Analysis vs Synthesis

There are two main processes for reasoning—two key ways that we understand our world—analysis and synthesis.

Analysis is the basis of reasoning in historic science, organizational management and engineering. Analysis is all about reductionism, and in reductionism we seek to know, or analyze, something by examining its parts.

In analysis we divide complex entities, such as large corporations, into simple components so we can measure them and influence their behavior.

Synthesis represents the Systems Thinking approach. The main tenet of synthesis is a consideration of how something is connected to its surroundings. To understand something we don’t just take it apart. We examine it in relationship to its environment. We aim to understand something by appreciating its connections and by considering the part it plays within a wider world.

For example, instead of understanding a cat by dissecting it—as so many of us did in Biology 101—using synthesis, or Systems Thinking, we would consider the cat in its environment to understand its place and function. If our knowledge of cats was limited to what could be gleaned through dissection or analysis alone, we could not appreciate the positive impact a cat’s purring has on human blood pressure. We would miss the negative impact domestic cats have on native bird populations, and we would fail to appreciate about ninety percent of the videos on YouTube. Are you interested in using Systems Thinking in your work? Check out some careers here.

Learning Tektology

Systems Thinking allows us to ask purposeful questions and trace the implications of potential answers across an enterprise. By practicing their Tektology skills, leaders in all fields can develop solutions better suited to their customers’ needs, as well as solutions to future problems the customer cannot see coming.

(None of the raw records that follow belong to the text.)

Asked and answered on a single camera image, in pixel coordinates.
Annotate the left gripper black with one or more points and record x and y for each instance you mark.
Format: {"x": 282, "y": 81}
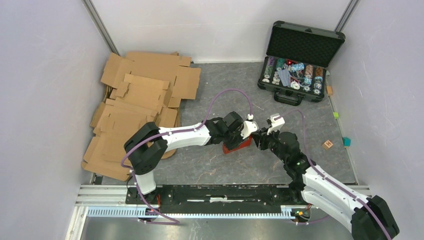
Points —
{"x": 229, "y": 146}

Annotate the wooden letter block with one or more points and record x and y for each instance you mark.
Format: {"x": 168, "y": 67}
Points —
{"x": 327, "y": 144}

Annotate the stack of flat brown cardboard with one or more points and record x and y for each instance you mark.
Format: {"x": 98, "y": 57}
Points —
{"x": 141, "y": 87}

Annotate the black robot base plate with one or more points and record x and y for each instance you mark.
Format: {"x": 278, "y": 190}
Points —
{"x": 223, "y": 199}

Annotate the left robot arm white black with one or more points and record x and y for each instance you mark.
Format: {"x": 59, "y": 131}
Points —
{"x": 147, "y": 146}

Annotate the black poker chip case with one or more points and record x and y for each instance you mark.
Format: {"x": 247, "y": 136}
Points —
{"x": 297, "y": 57}

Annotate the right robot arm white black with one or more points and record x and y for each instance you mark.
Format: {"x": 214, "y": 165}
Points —
{"x": 366, "y": 218}

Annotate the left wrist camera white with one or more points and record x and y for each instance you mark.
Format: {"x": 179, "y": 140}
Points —
{"x": 249, "y": 126}

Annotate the teal cube block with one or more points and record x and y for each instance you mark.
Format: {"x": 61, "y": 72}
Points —
{"x": 346, "y": 141}

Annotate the small brown wooden block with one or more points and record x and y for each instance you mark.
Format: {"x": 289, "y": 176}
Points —
{"x": 329, "y": 90}

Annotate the red paper box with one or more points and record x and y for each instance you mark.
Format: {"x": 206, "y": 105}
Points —
{"x": 245, "y": 143}

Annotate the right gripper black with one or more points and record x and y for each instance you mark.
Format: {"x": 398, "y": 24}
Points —
{"x": 261, "y": 137}

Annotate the aluminium frame rail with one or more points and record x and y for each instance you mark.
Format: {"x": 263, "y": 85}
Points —
{"x": 125, "y": 201}

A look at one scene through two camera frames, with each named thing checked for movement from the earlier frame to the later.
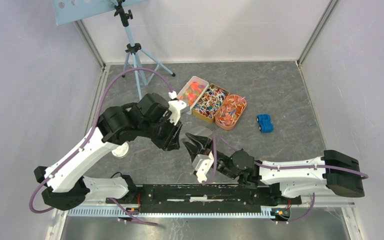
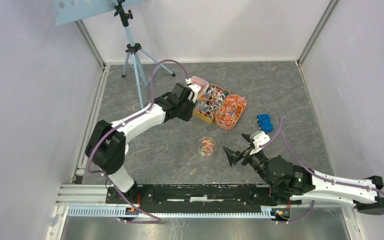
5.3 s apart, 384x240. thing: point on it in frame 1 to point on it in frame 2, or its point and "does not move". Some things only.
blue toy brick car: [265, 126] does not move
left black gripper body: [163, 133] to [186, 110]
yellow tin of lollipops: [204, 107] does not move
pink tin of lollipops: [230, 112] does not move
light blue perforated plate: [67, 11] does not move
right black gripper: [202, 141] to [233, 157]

So you want to improve your Tektology skills? According to the Waters Foundation, systems thinkers habitually:

  • Seek to understand the big picture;
  • Observe how elements within systems change over time,
  • Identify the circular nature of complex cause and effect relationships;
  • Make meaningful connections within and between systems;
  • Surface and test assumptions;
  • Consider short-term, long-term and unintended consequences of actions;
  • Pay attention to accumulations and their rates of change; and
  • They check results and change their actions if needed